:: The problem ::
Return all of the data exactly, omitting any images.

--------

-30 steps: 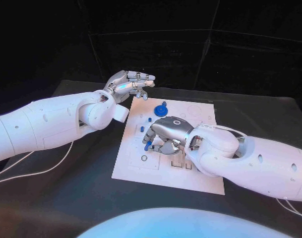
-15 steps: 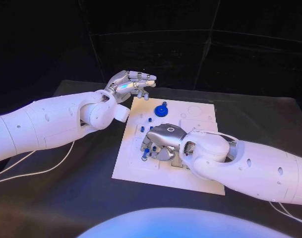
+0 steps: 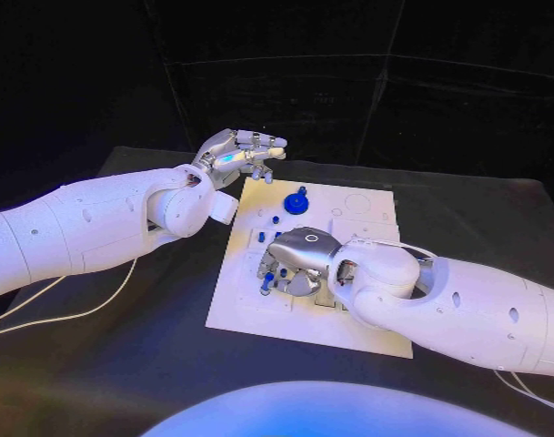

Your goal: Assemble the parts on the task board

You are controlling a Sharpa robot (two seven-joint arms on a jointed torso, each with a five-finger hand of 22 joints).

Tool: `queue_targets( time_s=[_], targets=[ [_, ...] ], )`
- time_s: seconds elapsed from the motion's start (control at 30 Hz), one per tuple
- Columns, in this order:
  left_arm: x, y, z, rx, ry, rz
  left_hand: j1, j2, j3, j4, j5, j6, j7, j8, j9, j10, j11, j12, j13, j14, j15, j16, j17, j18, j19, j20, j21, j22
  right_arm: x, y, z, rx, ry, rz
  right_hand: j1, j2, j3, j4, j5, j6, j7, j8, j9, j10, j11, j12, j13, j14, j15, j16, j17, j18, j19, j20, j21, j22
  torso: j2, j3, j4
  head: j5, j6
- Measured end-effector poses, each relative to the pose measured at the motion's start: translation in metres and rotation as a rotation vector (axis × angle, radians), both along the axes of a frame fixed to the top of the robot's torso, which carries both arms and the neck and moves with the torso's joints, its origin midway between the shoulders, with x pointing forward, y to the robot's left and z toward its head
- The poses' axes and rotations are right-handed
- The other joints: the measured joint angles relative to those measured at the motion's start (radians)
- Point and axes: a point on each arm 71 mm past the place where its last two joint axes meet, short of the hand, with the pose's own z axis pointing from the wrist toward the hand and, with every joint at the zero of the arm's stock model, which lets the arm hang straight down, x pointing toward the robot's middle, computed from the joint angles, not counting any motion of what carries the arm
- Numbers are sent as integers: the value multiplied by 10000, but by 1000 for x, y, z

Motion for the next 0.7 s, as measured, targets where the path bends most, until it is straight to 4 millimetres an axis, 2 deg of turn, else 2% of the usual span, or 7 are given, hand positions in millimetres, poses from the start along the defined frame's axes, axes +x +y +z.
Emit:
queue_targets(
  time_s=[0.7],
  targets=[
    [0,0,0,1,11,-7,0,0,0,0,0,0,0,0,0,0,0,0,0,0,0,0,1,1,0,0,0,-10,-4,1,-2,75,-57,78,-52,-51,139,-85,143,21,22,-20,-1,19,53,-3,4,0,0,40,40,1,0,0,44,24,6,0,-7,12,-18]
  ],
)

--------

:: Answer area ::
-30 steps: 
-15 steps: 
+0 steps: 

Your goal: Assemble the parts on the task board

You are controlling a Sharpa robot (two seven-joint arms on a jointed torso, each with a five-finger hand of 22 joints).

Tool: `queue_targets( time_s=[_], targets=[ [_, ...] ], )`
- time_s: seconds elapsed from the motion's start (control at 30 Hz), one per tuple
- Columns, in this order:
  left_arm: x, y, z, rx, ry, rz
  left_hand: j1, j2, j3, j4, j5, j6, j7, j8, j9, j10, j11, j12, j13, j14, j15, j16, j17, j18, j19, j20, j21, j22
  right_arm: x, y, z, rx, ry, rz
  right_hand: j1, j2, j3, j4, j5, j6, j7, j8, j9, j10, j11, j12, j13, j14, j15, j16, j17, j18, j19, j20, j21, j22
  torso: j2, j3, j4
  head: j5, j6
- Measured end-effector poses, each relative to the pose measured at the motion's start: translation in metres and rotation as a rotation vector (axis × angle, radians), both along the axes of a frame fixed to the top of the robot's torso, which carries both arms and the neck and moves with the torso's joints, its origin midway between the shoulders, with x pointing forward, y to the robot's left and z toward its head
- The poses' axes and rotations are right-handed
- The other joints: the measured joint angles relative to those measured at the motion's start (radians)
- Point and axes: a point on each arm 71 mm past the place where its last two joint axes meet, short of the hand, with the pose's own z axis pointing from the wrist toward the hand and, with every joint at the zero of the arm's stock model, which lets the arm hang straight down, x pointing toward the robot's middle, computed from the joint angles, not counting any motion of what carries the arm
- Numbers are sent as integers: the value multiplied by 10000, but by 1000 for x, y, z

Motion for the next 0.7 s, as measured, targets where the path bends most, until it is straight to 4 millimetres an axis, 2 deg of turn, else 2% of the usual span, or 7 are given, hand positions in millimetres, poses from the start along the defined frame's axes, axes +x +y +z.
Emit:
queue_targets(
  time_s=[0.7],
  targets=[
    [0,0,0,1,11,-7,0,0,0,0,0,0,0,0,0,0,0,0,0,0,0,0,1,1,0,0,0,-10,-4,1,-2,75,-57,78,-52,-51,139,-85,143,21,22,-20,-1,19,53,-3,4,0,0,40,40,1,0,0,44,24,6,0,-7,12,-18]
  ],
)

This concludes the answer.